When Director Richard C. Atkinson early this year told the president that he would resign July 1 for an academic post, the science-policy apparatus was instructed by the White House to replace him with a black -- which would be a first for the billion-dollar-a-year, 30-year-old agency. The post, with a statutory six-year appointment, was then offered to a highly qualified black, John B. Slaughter, an applied physicist who had served in the foundation as a high-leveled administrator before returning last year to Washington State University as a provost and academic vice president.
Slaughter initially declined the offer, but when the recruiters could come up with no other black they considered qualified for the job, Jimmy Carter telephoned the reluctant candidate and persuaded him to accept.

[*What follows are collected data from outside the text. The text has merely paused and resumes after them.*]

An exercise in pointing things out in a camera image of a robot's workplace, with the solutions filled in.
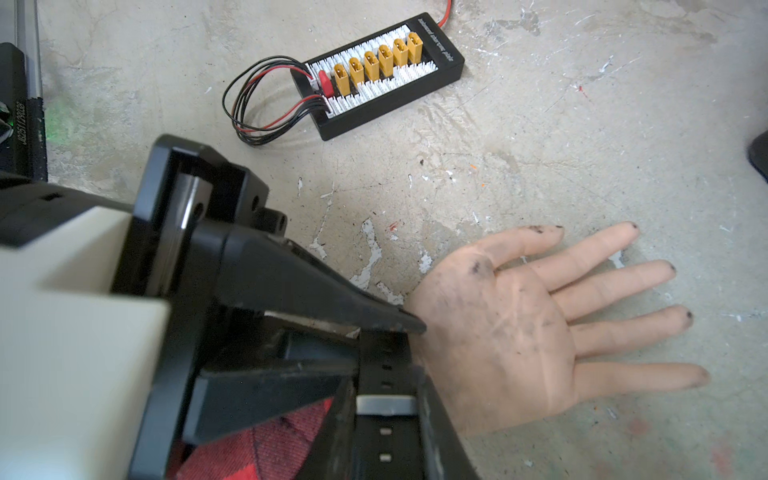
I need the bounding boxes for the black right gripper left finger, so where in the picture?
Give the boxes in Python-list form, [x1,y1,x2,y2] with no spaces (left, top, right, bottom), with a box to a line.
[295,379,357,480]

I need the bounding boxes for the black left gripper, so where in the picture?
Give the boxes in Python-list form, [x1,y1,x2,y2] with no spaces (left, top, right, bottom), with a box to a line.
[112,134,426,479]

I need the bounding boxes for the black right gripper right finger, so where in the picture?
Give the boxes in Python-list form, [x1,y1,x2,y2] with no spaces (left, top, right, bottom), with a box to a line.
[416,374,479,480]

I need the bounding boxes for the black digital wrist watch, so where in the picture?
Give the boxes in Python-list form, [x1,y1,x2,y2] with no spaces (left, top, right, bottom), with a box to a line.
[352,331,424,479]

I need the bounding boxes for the red plaid sleeve forearm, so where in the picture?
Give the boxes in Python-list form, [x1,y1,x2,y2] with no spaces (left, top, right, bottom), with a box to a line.
[175,398,332,479]

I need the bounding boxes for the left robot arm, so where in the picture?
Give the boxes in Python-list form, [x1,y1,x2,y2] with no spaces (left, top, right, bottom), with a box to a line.
[1,136,432,479]

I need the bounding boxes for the pale mannequin hand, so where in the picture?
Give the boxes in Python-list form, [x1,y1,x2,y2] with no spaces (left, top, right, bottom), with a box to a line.
[405,222,710,436]

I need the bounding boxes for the black parallel charging board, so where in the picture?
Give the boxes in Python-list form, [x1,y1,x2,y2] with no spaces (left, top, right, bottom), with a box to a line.
[221,0,466,148]

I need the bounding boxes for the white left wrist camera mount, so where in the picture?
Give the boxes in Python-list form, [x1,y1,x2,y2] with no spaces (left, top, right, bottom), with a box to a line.
[1,207,170,479]

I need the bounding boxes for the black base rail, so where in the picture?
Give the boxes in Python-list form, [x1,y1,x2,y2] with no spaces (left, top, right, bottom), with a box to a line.
[1,42,48,182]

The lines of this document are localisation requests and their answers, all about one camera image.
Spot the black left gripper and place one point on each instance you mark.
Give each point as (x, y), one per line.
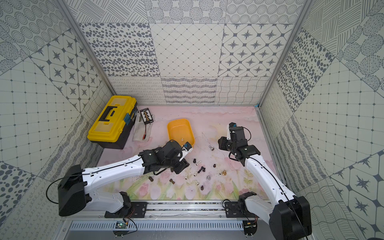
(182, 165)

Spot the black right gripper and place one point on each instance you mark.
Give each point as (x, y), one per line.
(221, 144)

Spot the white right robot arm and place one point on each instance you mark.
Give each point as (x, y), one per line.
(288, 216)

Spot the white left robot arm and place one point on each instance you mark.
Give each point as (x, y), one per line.
(80, 188)

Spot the yellow plastic storage tray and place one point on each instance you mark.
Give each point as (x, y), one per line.
(181, 131)

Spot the black chess picture card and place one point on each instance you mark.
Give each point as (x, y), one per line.
(146, 116)

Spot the clear plastic bag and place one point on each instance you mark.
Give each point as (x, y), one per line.
(141, 131)

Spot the yellow black toolbox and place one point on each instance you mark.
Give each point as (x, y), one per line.
(113, 126)

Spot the aluminium rail base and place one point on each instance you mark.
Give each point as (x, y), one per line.
(168, 216)

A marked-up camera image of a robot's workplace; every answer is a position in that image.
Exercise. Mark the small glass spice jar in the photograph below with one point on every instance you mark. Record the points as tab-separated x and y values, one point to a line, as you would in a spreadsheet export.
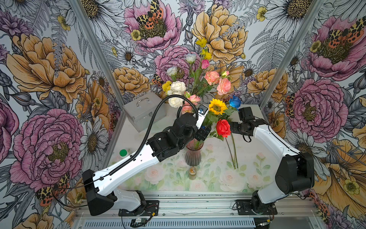
192	173

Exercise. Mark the small yellow wildflower sprig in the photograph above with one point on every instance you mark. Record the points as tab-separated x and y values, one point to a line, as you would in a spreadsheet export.
204	50

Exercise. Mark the front ribbed glass vase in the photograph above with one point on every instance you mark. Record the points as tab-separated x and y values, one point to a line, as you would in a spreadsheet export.
193	155

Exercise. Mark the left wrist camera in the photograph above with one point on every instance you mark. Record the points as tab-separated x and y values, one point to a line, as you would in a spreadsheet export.
202	112

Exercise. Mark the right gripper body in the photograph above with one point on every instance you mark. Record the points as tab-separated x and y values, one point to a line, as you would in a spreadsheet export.
238	128

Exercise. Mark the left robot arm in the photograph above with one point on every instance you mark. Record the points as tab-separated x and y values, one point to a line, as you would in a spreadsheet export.
102	192

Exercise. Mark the green cap white bottle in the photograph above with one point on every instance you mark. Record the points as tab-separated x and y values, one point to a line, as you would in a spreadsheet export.
123	153

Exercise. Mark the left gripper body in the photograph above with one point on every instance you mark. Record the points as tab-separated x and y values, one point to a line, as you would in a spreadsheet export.
200	134

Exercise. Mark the large sunflower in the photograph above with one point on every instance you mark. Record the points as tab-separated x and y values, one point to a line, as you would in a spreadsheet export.
231	155

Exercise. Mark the grey metal case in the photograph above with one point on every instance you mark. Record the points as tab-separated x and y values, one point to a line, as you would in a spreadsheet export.
140	111

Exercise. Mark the floral table mat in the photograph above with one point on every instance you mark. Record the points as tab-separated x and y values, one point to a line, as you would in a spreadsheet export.
213	174

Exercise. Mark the white rose bunch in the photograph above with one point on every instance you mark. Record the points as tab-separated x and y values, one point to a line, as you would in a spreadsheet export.
176	88

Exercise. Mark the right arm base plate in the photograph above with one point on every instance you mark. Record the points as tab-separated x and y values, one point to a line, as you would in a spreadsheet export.
248	207

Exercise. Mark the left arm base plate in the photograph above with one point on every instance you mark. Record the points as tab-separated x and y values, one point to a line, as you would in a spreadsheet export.
146	209

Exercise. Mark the aluminium rail frame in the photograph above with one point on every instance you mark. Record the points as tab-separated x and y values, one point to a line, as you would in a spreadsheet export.
188	210

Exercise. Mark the pink rose bunch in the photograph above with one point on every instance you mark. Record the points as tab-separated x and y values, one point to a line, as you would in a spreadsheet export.
217	76

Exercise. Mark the yellow ranunculus flower stem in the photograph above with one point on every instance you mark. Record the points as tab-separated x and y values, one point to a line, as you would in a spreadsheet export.
235	153

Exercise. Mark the red rose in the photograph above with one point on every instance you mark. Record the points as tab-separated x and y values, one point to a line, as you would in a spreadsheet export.
223	129

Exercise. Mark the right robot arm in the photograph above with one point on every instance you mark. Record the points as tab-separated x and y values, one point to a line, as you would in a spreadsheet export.
295	172

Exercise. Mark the blue rose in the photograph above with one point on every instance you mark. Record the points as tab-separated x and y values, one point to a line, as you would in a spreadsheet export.
235	102

The nomination was formally submitted July 3, and a confirmation hearing was held on Aug. 1. As of this writing, however, the appointment is in limbo, because Senate Republicans are balking at preelection confirmations for fixed-term presidential appointments.
The appointment became further entangled late in August when the Democratic majority on the Senate Labor and Human Resources Committee held a sneak meeting and voted to send the nomination to the floor, thus inflaming the Republican minority.

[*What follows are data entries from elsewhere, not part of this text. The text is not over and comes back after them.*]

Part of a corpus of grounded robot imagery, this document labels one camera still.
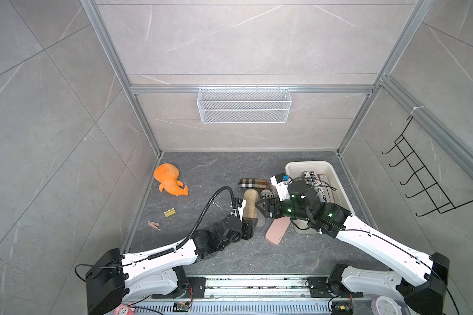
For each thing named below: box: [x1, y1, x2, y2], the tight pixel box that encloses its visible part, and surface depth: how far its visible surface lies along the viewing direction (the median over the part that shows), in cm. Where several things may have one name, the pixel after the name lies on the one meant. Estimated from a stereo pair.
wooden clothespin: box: [147, 220, 162, 232], surface depth 92 cm
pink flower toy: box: [112, 301, 136, 315], surface depth 67 cm
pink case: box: [265, 216, 292, 247], surface depth 86 cm
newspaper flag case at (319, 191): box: [309, 171, 327, 204], surface depth 91 cm
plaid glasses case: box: [238, 177, 269, 189], surface depth 103 cm
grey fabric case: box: [255, 209, 266, 228], surface depth 89 cm
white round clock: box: [370, 295, 403, 315], surface depth 69 cm
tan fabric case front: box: [243, 188, 259, 220], surface depth 76 cm
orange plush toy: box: [153, 162, 189, 196], surface depth 102 cm
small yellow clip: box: [163, 207, 177, 218], surface depth 95 cm
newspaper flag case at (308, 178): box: [302, 170, 313, 186], surface depth 95 cm

Slaughter, in the meantime, has prudently chosen to remain in Pullman, Wash., while this drama runs its course.
What should be noted is that the foundation is to the scientific community what the Fed is to the financial community -- a central institution of immense power and influence. Prior to the present impasse, the directorship was always considered to be apart from politics -- with one exception. That occured when President Richard Nixon exercised a last minute veto of his director-designate because the appointee was found to have opposed the anti-ballistic missile. When Nixon found that he had committed what scientists considered a sacrilege, he publicly apologized and withdrew his veto, although the candidate then chose to drop out.

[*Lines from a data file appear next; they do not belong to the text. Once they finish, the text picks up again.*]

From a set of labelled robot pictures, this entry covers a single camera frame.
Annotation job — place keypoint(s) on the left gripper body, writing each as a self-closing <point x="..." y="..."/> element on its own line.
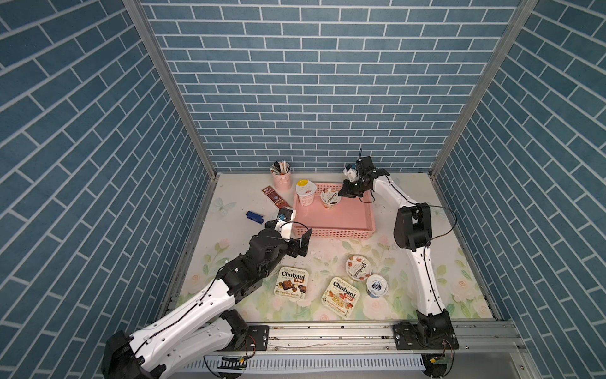
<point x="289" y="248"/>

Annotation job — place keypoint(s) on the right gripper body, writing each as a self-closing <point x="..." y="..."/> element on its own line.
<point x="357" y="186"/>

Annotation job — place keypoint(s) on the round Chobani yogurt dark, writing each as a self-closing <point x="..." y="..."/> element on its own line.
<point x="330" y="197"/>

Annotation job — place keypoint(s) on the pink plastic basket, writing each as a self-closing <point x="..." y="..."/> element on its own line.
<point x="350" y="218"/>

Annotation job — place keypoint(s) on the white yellow yogurt cup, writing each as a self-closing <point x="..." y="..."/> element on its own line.
<point x="306" y="191"/>

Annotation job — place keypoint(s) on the square Chobani flip chocolate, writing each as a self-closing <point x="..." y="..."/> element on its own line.
<point x="292" y="283"/>

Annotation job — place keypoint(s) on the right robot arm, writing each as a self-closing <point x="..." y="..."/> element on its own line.
<point x="413" y="233"/>

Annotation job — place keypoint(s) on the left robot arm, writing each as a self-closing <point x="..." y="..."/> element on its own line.
<point x="206" y="323"/>

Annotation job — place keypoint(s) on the round Chobani yogurt strawberry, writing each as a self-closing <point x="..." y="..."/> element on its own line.
<point x="358" y="268"/>

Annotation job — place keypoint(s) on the small blue white yogurt cup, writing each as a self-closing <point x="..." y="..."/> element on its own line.
<point x="377" y="286"/>

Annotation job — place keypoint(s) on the blue small eraser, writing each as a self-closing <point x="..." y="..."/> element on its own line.
<point x="255" y="217"/>

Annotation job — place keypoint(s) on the red pencil box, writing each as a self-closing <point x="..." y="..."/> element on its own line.
<point x="277" y="200"/>

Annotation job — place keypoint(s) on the pink pen cup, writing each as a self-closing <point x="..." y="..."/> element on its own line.
<point x="282" y="181"/>

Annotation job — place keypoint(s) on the square Chobani flip strawberry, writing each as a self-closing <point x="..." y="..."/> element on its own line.
<point x="340" y="297"/>

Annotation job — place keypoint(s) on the pens in cup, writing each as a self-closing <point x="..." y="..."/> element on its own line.
<point x="280" y="167"/>

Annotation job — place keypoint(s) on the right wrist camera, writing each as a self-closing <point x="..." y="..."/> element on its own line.
<point x="351" y="173"/>

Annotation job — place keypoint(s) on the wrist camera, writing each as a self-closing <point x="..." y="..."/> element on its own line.
<point x="351" y="173"/>
<point x="284" y="216"/>

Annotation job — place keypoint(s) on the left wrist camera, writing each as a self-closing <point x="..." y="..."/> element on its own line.
<point x="284" y="216"/>

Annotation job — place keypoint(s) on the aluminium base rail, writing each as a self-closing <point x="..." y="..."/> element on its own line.
<point x="374" y="337"/>

Finally, despite shrill expressions of anger and despair from throughout the biomedical research community, the House has passed a bill that would require all 11 separate research components of the National Institutes of Health to undergo an annual legislative review, in addition to the usual budget examination. The measure is the handiwork of one of the House's fastest-rising young power-trippers, Rep. Henry Waxman (D-Calif.), who says that the annual view, which would be conducted by the subcommittee he chairs, is needed to ensure that NIH is doing its job properly. Waxman is actually a booster of NIH, and the screams from Grantland seem to have no basis beyond a preferance for retaining the comfy system of many years' standing. Despite intense lobbying by dozens of scientific and professional societies, Waxman's bill passed, 292 to 48.
These episodes invalidate the persistent myth that American scholarship has uniquely evaded the rule of he who plays the piper. Politics has, in fact, accorded a great deal of roaming room and money to academic inquiry. But the dual gift was inspired by the realization that the creature produces more that way, rather than by magnanimity or romantic affection for the value of learning. And, in instances where the managers of the political process have found it advantageous to violate the tacit concord with scholarship, there's simply no contest, as has been illustrated in recent weeks.
At the drop of an honorary degree, scientists and politicians alike will toast the independence of American science. What isn't talked about very much is that now and then, there's a hard yank on that long leash.